A GDPFS evolution will allow the generation of products and delivery of services in environmental areas beyond the original paradigm of weather delivery system. It will take advantage of technological and social developments in order to increase its usefulness and maintain its relevance to Members by taking a verifiable Earth system approach. Most important, it will provide critical data to Developing and Least Developed Countries. Building on the existing architecture of the GDPFS, a future S/GDPFS will become an ecosystem of independent numerical predictive systems that will further strengthen the ability to predict changes to the state of the environment.
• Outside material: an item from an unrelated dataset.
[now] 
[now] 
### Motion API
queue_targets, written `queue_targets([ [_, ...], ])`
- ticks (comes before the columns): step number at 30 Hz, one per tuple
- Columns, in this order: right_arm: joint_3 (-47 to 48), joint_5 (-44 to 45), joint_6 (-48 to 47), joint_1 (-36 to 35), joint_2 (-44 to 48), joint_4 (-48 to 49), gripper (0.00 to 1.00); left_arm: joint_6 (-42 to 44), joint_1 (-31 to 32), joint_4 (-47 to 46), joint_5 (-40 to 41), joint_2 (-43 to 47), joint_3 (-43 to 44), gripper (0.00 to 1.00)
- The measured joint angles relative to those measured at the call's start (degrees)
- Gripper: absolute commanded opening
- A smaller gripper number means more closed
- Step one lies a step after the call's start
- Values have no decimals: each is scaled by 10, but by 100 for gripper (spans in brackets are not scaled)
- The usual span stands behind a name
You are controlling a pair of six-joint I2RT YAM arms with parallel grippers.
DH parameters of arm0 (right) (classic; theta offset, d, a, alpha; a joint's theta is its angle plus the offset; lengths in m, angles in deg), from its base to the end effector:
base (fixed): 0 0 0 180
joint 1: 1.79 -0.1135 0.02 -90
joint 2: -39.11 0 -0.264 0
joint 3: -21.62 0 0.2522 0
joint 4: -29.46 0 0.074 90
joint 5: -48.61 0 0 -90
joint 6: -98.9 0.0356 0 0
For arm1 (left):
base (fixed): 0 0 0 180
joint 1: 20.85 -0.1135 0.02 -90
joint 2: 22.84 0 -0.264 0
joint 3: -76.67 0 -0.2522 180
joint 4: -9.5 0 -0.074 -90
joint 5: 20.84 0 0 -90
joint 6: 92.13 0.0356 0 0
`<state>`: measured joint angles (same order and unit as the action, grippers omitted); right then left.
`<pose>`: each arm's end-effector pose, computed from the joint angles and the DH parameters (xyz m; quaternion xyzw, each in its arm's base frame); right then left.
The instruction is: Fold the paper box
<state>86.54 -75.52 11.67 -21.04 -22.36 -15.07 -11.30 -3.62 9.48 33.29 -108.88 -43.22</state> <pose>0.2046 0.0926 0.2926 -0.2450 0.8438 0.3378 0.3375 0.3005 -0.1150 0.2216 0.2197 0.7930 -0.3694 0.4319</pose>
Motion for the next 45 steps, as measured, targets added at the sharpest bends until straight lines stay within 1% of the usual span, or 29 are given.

It will facilitate the sharing of this predictive environmental data and re-usable content for the benefit of all our Members; so no Member is left behind.
Members will be better able to harness the increasing power and scope of environmental prediction infrastructure in order that enhanced information is available to make quicker and better decisions; improved access to information and data by NMHS saves time and resources, allowing them to add more value to their services; Members have the tools and skills to handle the growing and complex data and information; NMHSs have more time to apply skills and expertise through further automation of routine tasks; new observations, new science and new technologies are pulled through into operational services; and by 2025, in line with WIS 2.0 implementation plan milestones, the further development of S/GDPFS will result in substantial benefits for developing NMHSs.
The Future S/GDPFS will also bring benefits to broader user communities, including stakeholders responsible for preparedness for a wider variety of high-impact events; sectors impacted by weather and climate (e.g. energy, agriculture, health, integrated water resource management); and urban stakeholders, city planners, United Nations and other humanitarian agencies, including nongovernmental organizations.